身旁的三亚友人静立观江,久久默然。我深知,她已然读懂这片北国边陲独有的气质。不同于南国海岛的明媚热烈,这片历经风雨的疆土,沉淀着刻入肌理的沉静、沧桑与坚韧。
防川的这场烟雨,洗尽尘世浮华,沉淀岁月峥嵘,让模糊的历史轮廓愈发清晰。晴日的防川,一眼望的是三国交界的地理格局;雨天的防川,一眼望的是百年沉浮的历史纵深。这片土地的一寸一土,皆为先辈以血肉之躯、不屈之志拼死守护;山河无恙、边疆安宁,皆是民族历经磨难、砥砺前行的铮铮脊梁。
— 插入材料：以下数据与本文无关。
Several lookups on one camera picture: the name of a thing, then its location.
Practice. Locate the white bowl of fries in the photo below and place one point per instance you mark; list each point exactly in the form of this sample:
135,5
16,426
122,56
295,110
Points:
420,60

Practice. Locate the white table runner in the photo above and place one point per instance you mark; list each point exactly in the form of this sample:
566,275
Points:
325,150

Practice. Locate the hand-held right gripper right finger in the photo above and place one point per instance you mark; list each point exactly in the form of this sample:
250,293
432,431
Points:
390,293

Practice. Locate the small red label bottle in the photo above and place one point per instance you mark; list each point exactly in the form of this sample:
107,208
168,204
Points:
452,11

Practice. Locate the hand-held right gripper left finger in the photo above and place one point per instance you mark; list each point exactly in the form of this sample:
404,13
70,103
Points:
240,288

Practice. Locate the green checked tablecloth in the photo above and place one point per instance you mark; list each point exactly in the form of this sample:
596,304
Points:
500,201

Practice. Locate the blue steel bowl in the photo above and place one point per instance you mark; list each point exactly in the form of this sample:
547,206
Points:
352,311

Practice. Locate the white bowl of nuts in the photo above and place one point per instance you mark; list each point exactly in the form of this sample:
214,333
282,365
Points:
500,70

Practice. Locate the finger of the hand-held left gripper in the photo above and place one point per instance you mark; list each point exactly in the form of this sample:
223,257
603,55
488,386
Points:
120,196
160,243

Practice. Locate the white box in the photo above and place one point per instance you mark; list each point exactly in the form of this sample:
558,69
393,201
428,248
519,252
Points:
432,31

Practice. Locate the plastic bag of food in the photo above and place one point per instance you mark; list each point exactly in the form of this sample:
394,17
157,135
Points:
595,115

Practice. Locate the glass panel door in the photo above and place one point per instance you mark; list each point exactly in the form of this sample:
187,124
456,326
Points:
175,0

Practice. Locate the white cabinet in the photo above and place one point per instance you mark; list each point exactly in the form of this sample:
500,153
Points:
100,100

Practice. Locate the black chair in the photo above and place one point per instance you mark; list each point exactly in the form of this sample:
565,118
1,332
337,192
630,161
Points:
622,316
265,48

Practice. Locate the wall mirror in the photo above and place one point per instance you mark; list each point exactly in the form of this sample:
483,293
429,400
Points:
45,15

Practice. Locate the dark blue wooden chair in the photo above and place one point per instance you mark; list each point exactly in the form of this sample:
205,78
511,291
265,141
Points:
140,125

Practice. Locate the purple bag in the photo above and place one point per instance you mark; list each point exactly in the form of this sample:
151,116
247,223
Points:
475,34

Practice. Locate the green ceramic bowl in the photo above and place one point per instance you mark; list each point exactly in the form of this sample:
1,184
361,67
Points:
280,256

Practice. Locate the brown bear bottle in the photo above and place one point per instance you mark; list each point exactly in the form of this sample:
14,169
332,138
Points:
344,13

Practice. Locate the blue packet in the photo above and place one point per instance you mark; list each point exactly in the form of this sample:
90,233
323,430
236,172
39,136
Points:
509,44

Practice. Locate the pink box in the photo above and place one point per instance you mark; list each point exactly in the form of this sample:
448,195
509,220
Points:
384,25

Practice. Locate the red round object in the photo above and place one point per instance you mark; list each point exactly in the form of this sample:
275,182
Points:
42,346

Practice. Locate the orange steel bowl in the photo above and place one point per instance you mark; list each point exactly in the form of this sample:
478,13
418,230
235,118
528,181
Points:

我们踏着石阶缓缓下行,任由江风携着细雨拂过眉眼。江水汤汤,岁月无声,山河恒立。
防川不语,静守界碑、静待潮声、深藏出海夙愿。岁岁风雨、朝朝暮暮,这片热土始终伫立北疆,承载着边境山河的过往与今朝,吹拂着跨越百年、滚烫炽热的中华风骨。